Work request
Restate the data below word for word, keeping each line intact.

--

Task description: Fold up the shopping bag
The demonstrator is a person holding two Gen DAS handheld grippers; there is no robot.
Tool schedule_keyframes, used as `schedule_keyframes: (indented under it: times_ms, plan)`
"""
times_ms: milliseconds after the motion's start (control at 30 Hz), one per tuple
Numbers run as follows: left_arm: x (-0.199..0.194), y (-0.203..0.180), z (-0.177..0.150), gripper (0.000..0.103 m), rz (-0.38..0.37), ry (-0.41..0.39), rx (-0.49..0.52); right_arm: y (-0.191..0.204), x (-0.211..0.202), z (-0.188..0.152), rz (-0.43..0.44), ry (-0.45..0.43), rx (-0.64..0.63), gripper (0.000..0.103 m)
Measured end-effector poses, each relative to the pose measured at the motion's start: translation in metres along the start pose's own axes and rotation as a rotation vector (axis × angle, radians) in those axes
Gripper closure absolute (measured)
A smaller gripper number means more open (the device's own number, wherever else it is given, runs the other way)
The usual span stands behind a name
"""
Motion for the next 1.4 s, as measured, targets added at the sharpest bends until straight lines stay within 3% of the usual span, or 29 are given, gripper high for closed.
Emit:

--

Answer box
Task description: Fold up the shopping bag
The demonstrator is a person holding two Gen DAS handheld grippers; there is no robot.
Tool schedule_keyframes, used as `schedule_keyframes: (indented under it: times_ms, plan)`
"""
times_ms: milliseconds after the motion's start (control at 30 Hz), one per tuple
Numbers run as follows: left_arm: x (-0.199..0.194), y (-0.203..0.180), z (-0.177..0.150), gripper (0.000..0.103 m), rz (-0.38..0.37), ry (-0.41..0.39), rx (-0.49..0.52); right_arm: y (-0.191..0.204), x (-0.211..0.202), z (-0.188..0.152), rz (-0.43..0.44), ry (-0.45..0.43), rx (-0.64..0.63), gripper (0.000..0.103 m)
Measured end-effector poses, each relative to the pose measured at the motion's start: translation in metres along the start pose's own axes and rotation as a rotation vector (axis × angle, radians) in those axes
Gripper closure absolute (measured)
A smaller gripper number means more open (the device's own number, wherever else it is given, runs the other way)
The usual span stands behind a name
"""
Motion for the next 1.4 s, as measured, targets added at the sharpest bends until straight lines stay within 3% of the usual span, or 29 are given, gripper high for closed.
Emit:

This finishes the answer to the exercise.